Our second day from last it was a blue sky day – and hence very high risk avalanche conditions. Every Tuesday the head of ski patrol and American transplant Colin Mitchell gives a snow report for all the powder hounds in the resort. The verdict was pretty much ‘enter at your own risk’. The weather conditions of the season all met to form a ‘perfect storm’ avalanche scenario. Preceding the storm the lack of snow formed a 4 inch hoar layer which had warmed and cooled over weeks to become very unstable. The metre of heavy fresh dumped on this would be waiting to drop with any slight pressure – or not slight if you are a group of heavy footed snowboarders – causing slab avalanches that could gather enough momentum to take out a whole valley. Bigger mountains means bigger avalanche. The fact that it was blue skies and sunny – hence heating up that meter of snow only added to the danger ingredient.
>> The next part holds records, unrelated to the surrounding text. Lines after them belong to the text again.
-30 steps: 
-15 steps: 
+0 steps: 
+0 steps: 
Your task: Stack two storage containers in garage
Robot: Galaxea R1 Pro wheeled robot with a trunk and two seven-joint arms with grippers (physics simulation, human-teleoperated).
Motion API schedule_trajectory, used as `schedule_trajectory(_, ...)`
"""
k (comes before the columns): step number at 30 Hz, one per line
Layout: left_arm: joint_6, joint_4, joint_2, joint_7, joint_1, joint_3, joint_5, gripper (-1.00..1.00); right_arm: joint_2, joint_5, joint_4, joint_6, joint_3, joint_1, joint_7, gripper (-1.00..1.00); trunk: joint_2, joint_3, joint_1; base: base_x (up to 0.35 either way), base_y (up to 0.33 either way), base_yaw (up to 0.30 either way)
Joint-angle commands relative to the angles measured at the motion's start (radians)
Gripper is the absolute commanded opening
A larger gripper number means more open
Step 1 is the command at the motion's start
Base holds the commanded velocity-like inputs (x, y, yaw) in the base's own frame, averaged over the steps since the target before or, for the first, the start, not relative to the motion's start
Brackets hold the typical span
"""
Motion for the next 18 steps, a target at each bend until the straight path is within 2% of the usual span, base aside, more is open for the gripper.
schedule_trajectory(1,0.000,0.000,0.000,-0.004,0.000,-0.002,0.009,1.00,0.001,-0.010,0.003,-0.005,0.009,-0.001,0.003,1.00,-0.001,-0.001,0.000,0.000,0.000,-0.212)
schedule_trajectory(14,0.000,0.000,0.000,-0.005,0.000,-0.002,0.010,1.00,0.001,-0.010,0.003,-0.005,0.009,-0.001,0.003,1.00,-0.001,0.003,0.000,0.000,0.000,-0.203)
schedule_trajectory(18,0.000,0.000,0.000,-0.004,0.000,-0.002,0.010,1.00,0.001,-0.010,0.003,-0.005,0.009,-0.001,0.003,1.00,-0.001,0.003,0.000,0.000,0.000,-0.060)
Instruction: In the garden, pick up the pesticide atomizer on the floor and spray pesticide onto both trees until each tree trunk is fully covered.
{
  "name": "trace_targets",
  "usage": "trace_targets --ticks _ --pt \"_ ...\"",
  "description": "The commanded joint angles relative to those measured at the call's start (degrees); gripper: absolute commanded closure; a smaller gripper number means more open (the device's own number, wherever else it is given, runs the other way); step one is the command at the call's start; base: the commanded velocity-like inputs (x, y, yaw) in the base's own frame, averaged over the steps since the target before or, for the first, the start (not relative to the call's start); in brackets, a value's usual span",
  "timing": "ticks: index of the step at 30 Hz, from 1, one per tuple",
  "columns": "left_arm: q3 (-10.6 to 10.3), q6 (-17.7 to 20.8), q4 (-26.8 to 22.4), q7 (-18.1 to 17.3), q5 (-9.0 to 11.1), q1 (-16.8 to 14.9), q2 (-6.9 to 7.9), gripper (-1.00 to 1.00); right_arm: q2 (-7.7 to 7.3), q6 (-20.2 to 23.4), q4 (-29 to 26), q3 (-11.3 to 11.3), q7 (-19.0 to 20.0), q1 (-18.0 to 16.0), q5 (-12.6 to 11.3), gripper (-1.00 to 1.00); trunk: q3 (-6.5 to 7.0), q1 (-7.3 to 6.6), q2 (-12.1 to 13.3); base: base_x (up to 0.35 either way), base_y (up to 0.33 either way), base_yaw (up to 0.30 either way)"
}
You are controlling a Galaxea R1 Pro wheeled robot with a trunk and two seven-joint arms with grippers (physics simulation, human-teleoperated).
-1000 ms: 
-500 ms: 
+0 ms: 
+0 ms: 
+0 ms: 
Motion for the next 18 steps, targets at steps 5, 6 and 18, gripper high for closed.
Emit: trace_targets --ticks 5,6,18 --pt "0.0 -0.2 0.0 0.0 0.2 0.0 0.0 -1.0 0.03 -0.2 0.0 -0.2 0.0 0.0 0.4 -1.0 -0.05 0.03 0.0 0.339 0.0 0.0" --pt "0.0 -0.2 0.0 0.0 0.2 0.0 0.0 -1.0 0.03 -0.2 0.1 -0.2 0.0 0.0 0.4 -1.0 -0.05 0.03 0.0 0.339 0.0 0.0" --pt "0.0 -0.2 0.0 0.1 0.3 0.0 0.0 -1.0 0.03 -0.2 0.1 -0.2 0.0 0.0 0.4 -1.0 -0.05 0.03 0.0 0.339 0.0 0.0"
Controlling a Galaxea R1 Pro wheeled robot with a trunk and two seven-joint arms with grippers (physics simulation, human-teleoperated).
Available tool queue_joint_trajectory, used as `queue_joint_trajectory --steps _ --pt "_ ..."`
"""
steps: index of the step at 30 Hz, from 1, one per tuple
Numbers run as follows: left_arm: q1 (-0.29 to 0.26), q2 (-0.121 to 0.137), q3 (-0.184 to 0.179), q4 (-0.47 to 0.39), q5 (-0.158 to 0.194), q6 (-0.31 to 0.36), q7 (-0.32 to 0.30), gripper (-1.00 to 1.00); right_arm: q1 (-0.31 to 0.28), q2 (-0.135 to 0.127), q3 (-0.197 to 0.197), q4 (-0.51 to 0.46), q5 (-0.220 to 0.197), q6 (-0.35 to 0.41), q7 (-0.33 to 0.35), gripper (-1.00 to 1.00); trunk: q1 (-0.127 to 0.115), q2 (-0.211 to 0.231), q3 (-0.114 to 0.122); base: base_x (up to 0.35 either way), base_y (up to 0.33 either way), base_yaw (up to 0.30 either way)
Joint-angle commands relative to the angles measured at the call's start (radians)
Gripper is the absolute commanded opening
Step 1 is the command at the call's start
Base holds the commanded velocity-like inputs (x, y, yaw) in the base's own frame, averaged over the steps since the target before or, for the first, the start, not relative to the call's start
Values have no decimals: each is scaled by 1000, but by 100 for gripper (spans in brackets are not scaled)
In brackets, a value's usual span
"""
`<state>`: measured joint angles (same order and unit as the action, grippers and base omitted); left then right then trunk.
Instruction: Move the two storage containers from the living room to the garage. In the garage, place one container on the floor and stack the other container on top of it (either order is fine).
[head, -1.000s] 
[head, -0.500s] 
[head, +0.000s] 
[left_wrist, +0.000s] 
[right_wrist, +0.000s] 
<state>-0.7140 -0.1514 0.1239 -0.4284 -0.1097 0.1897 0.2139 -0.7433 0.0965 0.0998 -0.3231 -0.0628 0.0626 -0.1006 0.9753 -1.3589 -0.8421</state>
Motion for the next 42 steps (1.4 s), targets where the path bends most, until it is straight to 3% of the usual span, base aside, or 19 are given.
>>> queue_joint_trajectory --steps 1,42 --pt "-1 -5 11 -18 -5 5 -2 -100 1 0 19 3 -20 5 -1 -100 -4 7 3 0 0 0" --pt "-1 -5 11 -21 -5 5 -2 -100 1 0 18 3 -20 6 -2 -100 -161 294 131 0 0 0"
Our first few runs were epic. We reached the top of the gondola and traversed three bowls over for some of the best runs of my life – fresh tracks all the way, light and fluffy powder, tree runs on the lower elevation, whoops of joy echoing around the valley. As we took a rest after our second run at the bottom of the life we heard a thump and saw powdered snow rising over the ridge like smoke. ‘Avalanche’ our guide Faisal said with a look of trepidation in his eyes. News quickly spread through the resort and Faisal rushed off to help with the rescue. The lifts were closed and we headed off to lunch as a unsettled atmosphere spread. Quick aside – hearty lunch with spicy curries and nonalcoholic drinks for four people cost under $4. The lentil dahl’s were very tasty, washed down with Qahwah (a delicious saffron infused Kashmiri tea). As we ate news filtered through that a group had been taken out by the avalanche and a Swiss man had died, swept over a ridge by the snow and buried. We looked up at the mountains, that, despite their beauty, now filled us with an uneasy foreboding. The lifts remained closed. Eventually the smaller chair lift opened and I did one more – slightly nervous – run after which, if I’m honest, I was pleased to get down to resort level. It made for quite an epic last day.
We did six solid, very hard days on the mountain so we were very tired – but totally exhilarated by the whole experience, not counting the tragedy of the last day. If you want a little bit more from your mountain – snow monkeys, curries for lunch, the promise of seeing snow leopards (we didn’t), out of this world scenery, genuinely friendly locals, and of course, most importantly, oodles and oodles of world class back country terrain – then Gulmarg is totally it. It takes a lot of effort to get there and you might have to get out a bit out of your comfort zone on some levels, but the payback is immense. Just remember to get good guides, don’t end up in Pakistan and keep schtum about Bin Laden’s compound.